• We’re currently investigating an issue related to the forum theme and styling that is impacting page layout and visual formatting. The problem has been identified, and we are actively working on a resolution. There is no impact to user data or functionality, this is strictly a front-end display issue. We’ll post an update once the fix has been deployed. Thanks for your patience while we get this sorted.

Question Zen 6 Speculation Thread

Page 392 - Seeking answers? Join the AnandTech community: where nearly half-a-million members share solutions and discuss the latest tech.
Both have advantages and disadvantages. I'm saying that the comparison is not as straightforward as it might seem on the surface. I'm sure if AMD and Intel could "start over" with a completey new instruction set and OS they could do what Apple has done with the M series.
What you compile for also matters X86_64 people still doesn't compile for AVX despite it being ages old Intel is one of the reason as well.
Google chrome is compiled with SSE3/4 not exactly sure which version.
 
What you compile for also matters X86_64 people still doesn't compile for AVX despite it being ages old Intel is one of the reason as well.
Google chrome is compiled with SSE3/4 not exactly sure which version.
Yes. x86 developers are still writing for Skylake. A necessary downside of a completely open infrastructure.
 
Bulldozer's FPU was not a problem, though. It was so starved on the memory side that it was not really possible to saturate the FPU execution units on any realistic load.

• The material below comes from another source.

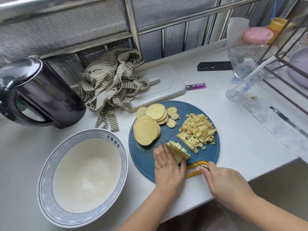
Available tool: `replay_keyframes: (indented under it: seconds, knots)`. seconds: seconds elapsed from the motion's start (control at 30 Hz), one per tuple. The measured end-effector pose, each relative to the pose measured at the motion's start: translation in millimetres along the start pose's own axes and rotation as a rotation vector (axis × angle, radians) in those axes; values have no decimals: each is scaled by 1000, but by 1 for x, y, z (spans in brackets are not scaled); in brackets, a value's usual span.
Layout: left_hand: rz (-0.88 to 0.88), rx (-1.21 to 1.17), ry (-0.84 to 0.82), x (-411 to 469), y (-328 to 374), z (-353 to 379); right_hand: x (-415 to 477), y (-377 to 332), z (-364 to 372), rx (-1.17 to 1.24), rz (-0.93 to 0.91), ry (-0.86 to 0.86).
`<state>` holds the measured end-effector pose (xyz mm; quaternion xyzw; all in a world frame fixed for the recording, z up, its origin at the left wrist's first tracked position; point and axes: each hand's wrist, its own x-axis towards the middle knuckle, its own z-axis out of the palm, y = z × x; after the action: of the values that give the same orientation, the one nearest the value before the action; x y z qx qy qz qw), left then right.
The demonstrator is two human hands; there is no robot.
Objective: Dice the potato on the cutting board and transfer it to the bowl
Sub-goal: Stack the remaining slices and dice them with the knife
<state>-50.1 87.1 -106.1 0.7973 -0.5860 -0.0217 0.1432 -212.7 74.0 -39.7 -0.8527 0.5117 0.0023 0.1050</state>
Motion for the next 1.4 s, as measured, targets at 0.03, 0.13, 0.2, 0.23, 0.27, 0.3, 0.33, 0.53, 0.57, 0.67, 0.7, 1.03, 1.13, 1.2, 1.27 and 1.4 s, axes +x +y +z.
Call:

It's weird how the narrative around that core worked out. It was a bad design, but the parts that made it a bad design (combination of write-through L1 and slow-as-molasses L2), were harder to see on a block diagram than the shared FPU, so everyone concentrated on that even though it was basically never the bottleneck.
Back in the day, on an old forum now defunct, I raised this question to an AMD rep that participated in the forum. His reply to me was

"Don't worry, we are going to keep these executions units fed!".

He ended up being quite wrong and my architectural concerns were absolutely on target after all.
 
Skylake is rather new people write for SSE4 aka before Nehlam🤣 🤣
Pre Nehalem only had SSE4.1 and that's just one generation, Penryn, which actually fell out of support by Microsoft Windows, of all things.
Nehalem/SSE4.2 is the new baseline requirement of *Windows*.
 
Last edited:
  • Like
Reactions: 511
Back in the day, on an old forum now defunct, I raised this question to an AMD rep that participated in the forum. His reply to me was

"Don't worry, we are going to keep these executions units fed!".

He ended up being quite wrong and my architectural concerns were absolutely on target after all.
From what I remember the biggest flaw with Bulldozer was CMT. Basically two logical processors sharing execution resources. It was an attempt to maximize compute/die area. Kaveri fixed a lot of the front end starvation issues by adding per core decoders and better branch prediction but by this time it was too late because Skylake was "born" about this same time and the Bulldozer era cores couldn't compete. A new direction was needed and AMD realized that and Zen was born.
 
Pre Nehalem only had SSE4.1 and that's just one generation, Penryn, which actually fell out of support by Microsoft Windows, of all things.
Nehalem/SSE4.2 is the new baseline requirement of *Windows*.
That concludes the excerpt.